[1]:
import transportation_tutorials as tt

Accessing OpenStreetMap Data

There are a variety of publicly available geographic data sources which can be tapped to support various transportation service analysis.

One popular resource is OpenStreetMap, which is a public, community supported geographic data service, which provides data on transportation infrastructure and a variety of other geographic data. Much of this data can be accessed easily from Python using the open source OSMnx package, which loads data into GeoPandas and/or NetworkX formats.

[2]:
import osmnx as ox
import geopandas as gpd
import networkx as nx
import numpy as np

Municipal Boundaries

Let’s get and display the boundary for Jupiter, Florida. First we’ll use the OSMnx package to pull this directly from the Open Street Map service, as a geopandas GeoDataFrame.

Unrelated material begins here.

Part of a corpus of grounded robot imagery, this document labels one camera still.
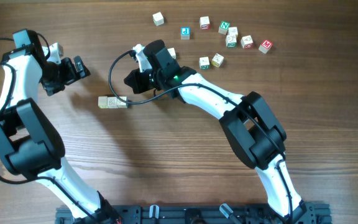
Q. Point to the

This type of data access is available as a one-line command.

[3]:
city = ox.gdf_from_place('Jupiter, Florida, USA')
ax = city.plot()
../_images/geographic-analysis_accessing-openstreetmap_6_0.png

That’s roughly the shape of the town. We can compare against the town’s own boundary file, which they conveniently publish online as well as a zipped shapefile.

[4]:
official_shp = tt.download_zipfile("http://www.jupiter.fl.us/DocumentCenter/View/10297")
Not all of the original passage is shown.